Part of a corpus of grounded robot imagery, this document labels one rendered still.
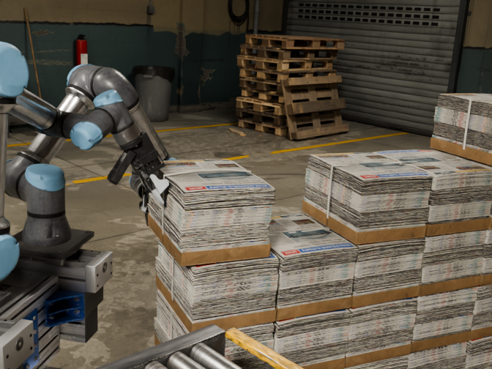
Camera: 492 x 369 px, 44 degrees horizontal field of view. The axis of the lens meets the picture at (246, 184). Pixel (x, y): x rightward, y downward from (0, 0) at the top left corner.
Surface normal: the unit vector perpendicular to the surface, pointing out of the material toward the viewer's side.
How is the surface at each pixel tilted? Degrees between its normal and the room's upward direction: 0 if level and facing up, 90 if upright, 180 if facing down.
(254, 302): 90
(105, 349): 0
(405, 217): 90
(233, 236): 90
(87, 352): 0
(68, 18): 90
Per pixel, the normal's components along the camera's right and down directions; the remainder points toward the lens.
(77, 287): -0.20, 0.25
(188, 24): 0.68, 0.23
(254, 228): 0.40, 0.26
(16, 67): 0.90, 0.04
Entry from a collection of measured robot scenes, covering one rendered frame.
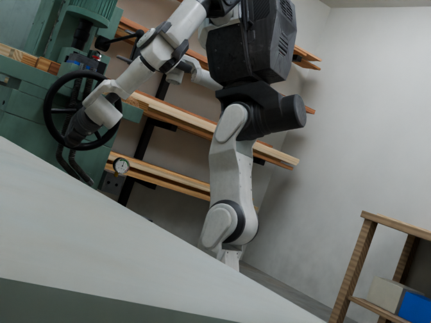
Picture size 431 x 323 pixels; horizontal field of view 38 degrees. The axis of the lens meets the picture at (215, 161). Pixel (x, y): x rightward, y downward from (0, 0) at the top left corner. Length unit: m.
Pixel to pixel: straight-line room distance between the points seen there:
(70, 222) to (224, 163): 1.96
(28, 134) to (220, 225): 0.83
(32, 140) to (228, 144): 0.77
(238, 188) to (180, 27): 0.55
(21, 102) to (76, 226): 2.28
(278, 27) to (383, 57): 3.81
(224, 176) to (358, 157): 3.65
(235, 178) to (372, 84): 3.88
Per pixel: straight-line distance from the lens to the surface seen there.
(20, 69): 2.43
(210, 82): 2.65
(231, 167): 2.11
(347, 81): 6.10
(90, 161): 2.54
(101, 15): 2.60
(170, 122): 5.04
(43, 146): 2.47
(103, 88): 1.99
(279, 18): 2.18
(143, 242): 0.17
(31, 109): 2.45
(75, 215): 0.17
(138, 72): 1.96
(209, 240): 2.06
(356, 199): 5.59
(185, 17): 2.01
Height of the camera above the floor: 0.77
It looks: 1 degrees up
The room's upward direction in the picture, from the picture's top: 20 degrees clockwise
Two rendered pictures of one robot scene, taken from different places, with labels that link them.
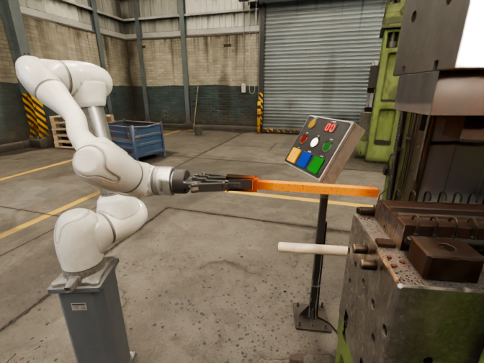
◇ ◇ ◇ ◇ ◇
Read through the entries above and copy each line that has the string "downward" in it.

→ **REPLY**:
Camera: 492 x 369 px, 44 degrees horizontal field of view. The axis of the lens meets the picture at (246, 184). Pixel (x, y): x rightward, y downward from (0, 0) at the top left corner.
Picture size 431 x 323 pixels; horizontal field of view 38 degrees. The axis of the lens meets the picture at (215, 161). Pixel (x, y): x rightward, y downward from (0, 0) at the top left corner. Length unit: m.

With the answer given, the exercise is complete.